### [TASK OBJECTIVE]
Repeat exactly the lines of the entries below from the one with "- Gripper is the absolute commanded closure" through the one with "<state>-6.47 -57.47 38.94", both ends included, and nothing else.

### [PROVIDED INFORMATION]
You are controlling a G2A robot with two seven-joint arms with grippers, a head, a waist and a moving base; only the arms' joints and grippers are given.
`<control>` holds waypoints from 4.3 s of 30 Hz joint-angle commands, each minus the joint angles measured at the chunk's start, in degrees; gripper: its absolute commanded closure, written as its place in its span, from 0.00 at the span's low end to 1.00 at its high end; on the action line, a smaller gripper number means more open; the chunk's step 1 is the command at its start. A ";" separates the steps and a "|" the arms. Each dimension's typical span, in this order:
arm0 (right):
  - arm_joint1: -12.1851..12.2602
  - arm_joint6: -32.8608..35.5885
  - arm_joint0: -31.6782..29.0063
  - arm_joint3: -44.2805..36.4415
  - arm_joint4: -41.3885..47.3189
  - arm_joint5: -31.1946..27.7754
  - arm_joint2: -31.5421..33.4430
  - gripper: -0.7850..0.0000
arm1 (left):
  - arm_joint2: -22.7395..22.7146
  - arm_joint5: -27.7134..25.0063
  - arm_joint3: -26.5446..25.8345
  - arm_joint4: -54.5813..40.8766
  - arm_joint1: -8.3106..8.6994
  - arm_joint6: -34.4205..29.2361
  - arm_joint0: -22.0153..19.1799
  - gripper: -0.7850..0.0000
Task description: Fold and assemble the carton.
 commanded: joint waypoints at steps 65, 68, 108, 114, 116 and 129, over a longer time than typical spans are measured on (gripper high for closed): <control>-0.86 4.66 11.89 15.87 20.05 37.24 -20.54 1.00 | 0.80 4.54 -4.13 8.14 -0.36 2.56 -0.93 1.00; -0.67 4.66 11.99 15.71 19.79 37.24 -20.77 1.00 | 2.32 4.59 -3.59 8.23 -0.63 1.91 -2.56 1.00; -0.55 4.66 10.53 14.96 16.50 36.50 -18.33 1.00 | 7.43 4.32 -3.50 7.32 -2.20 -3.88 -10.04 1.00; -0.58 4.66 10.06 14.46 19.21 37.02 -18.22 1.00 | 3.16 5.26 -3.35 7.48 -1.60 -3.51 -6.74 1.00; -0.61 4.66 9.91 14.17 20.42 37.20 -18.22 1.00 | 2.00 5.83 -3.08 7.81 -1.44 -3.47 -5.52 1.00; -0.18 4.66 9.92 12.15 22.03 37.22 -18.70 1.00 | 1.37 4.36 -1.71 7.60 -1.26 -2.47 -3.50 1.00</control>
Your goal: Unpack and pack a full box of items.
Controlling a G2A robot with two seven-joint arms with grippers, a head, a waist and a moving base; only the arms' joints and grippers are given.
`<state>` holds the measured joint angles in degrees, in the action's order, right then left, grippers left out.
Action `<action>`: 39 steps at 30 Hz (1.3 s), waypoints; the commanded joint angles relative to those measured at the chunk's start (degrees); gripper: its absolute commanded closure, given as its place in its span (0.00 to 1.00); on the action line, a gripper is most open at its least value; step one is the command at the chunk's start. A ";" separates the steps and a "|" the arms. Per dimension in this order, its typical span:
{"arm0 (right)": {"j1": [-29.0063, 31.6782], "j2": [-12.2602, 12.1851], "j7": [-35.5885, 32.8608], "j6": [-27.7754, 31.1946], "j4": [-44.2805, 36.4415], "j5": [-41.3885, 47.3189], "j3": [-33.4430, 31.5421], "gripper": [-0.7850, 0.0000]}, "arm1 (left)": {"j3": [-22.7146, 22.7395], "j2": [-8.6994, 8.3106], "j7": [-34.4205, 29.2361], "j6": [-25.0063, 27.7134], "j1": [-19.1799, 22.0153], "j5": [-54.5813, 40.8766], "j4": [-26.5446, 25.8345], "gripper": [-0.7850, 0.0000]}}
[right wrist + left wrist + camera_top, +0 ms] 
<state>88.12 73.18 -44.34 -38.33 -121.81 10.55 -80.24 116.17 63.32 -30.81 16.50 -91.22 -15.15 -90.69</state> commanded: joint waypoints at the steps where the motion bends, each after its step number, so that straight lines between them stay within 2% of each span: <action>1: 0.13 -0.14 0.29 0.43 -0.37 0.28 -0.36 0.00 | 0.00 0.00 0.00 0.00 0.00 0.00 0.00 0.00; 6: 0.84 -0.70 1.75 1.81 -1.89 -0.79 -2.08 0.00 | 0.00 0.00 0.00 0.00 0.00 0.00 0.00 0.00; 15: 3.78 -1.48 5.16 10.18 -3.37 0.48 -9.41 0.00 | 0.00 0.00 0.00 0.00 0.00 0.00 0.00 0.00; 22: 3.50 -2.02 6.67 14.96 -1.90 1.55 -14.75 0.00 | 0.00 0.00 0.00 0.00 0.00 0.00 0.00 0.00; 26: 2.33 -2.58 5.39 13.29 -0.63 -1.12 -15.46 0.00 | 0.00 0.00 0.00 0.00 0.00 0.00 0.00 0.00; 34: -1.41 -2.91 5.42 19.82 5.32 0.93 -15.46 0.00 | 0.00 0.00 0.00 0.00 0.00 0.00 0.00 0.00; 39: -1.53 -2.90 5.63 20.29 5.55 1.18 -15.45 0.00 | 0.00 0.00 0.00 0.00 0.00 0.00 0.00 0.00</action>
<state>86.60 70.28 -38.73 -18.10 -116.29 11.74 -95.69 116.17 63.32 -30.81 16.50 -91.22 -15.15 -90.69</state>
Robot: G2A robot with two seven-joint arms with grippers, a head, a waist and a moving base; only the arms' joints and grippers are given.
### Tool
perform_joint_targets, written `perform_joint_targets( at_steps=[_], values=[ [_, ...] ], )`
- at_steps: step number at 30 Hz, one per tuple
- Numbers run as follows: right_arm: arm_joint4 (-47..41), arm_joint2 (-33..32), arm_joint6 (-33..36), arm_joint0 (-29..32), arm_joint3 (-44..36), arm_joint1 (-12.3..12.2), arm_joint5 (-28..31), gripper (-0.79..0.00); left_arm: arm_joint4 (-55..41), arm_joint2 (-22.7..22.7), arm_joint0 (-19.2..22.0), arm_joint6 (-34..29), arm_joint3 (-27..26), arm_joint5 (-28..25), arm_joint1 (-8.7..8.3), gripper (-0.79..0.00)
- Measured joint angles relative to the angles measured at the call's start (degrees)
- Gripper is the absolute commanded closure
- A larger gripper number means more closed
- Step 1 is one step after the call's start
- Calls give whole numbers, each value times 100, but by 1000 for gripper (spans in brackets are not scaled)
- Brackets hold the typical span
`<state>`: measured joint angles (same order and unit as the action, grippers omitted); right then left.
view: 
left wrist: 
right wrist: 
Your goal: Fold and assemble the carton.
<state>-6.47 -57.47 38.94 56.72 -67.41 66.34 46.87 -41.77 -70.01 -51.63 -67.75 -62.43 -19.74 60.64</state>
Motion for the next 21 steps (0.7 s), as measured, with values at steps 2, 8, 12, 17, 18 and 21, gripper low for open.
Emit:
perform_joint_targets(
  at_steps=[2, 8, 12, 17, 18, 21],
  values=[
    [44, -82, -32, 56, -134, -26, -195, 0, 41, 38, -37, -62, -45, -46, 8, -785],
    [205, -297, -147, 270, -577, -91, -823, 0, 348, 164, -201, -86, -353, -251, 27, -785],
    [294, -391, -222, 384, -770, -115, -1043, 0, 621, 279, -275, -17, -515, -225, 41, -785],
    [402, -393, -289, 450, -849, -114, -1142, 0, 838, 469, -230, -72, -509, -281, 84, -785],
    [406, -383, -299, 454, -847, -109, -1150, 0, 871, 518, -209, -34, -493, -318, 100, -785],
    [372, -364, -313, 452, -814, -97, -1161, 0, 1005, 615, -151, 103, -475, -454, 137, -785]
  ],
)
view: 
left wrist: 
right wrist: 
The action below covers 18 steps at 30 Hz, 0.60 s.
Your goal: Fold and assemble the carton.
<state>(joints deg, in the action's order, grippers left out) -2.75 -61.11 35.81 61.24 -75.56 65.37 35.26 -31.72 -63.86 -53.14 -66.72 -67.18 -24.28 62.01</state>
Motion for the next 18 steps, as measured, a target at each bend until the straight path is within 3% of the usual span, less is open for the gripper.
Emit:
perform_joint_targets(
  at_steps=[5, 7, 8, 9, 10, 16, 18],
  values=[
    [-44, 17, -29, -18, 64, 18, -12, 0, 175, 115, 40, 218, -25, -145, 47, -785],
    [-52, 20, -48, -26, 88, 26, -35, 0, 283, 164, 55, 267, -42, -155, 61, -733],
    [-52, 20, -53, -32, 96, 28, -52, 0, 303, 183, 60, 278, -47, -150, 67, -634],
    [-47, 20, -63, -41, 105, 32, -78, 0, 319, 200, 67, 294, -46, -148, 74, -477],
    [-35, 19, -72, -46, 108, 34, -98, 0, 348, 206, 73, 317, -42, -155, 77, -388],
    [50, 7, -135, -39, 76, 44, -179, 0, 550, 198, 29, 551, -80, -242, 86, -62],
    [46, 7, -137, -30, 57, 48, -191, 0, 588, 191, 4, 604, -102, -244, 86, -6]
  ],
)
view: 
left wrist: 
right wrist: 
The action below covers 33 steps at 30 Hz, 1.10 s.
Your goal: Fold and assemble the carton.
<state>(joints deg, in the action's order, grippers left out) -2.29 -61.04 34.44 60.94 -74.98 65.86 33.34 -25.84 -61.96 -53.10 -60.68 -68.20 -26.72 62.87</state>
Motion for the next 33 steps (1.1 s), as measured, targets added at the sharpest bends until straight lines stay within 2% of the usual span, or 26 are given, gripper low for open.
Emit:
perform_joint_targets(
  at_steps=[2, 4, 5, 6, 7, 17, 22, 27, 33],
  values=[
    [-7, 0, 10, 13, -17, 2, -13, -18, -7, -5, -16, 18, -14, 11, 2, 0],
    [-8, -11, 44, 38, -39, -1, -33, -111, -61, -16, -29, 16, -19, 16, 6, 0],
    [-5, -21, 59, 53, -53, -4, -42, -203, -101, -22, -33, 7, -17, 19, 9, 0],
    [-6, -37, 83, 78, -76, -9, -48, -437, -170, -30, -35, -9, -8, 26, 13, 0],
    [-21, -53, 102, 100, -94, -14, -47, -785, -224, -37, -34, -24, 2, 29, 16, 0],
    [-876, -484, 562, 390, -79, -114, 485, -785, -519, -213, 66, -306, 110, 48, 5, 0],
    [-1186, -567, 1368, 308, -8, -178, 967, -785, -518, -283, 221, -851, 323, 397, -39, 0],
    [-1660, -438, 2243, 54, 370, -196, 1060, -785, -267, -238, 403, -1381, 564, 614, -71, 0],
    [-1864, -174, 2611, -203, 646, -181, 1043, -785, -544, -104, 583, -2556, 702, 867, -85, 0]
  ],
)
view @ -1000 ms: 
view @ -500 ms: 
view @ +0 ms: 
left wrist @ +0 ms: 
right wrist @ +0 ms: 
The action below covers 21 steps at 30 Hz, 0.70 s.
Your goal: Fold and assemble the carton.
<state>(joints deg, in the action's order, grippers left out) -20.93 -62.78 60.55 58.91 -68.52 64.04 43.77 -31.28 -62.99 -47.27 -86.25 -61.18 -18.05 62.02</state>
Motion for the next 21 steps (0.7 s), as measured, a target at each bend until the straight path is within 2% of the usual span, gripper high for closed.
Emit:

### [ANSWER SECTION]
- Gripper is the absolute commanded closure
- A larger gripper number means more closed
- Step 1 is one step after the call's start
- Calls give whole numbers, each value times 100, but by 1000 for gripper (spans in brackets are not scaled)
- Brackets hold the typical span
`<state>`: measured joint angles (same order and unit as the action, grippers omitted); right then left.
view: 
left wrist: 
right wrist: 
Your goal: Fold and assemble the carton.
<state>-6.47 -57.47 38.94 56.72 -67.41 66.34 46.87 -41.77 -70.01 -51.63 -67.75 -62.43 -19.74 60.64</state>

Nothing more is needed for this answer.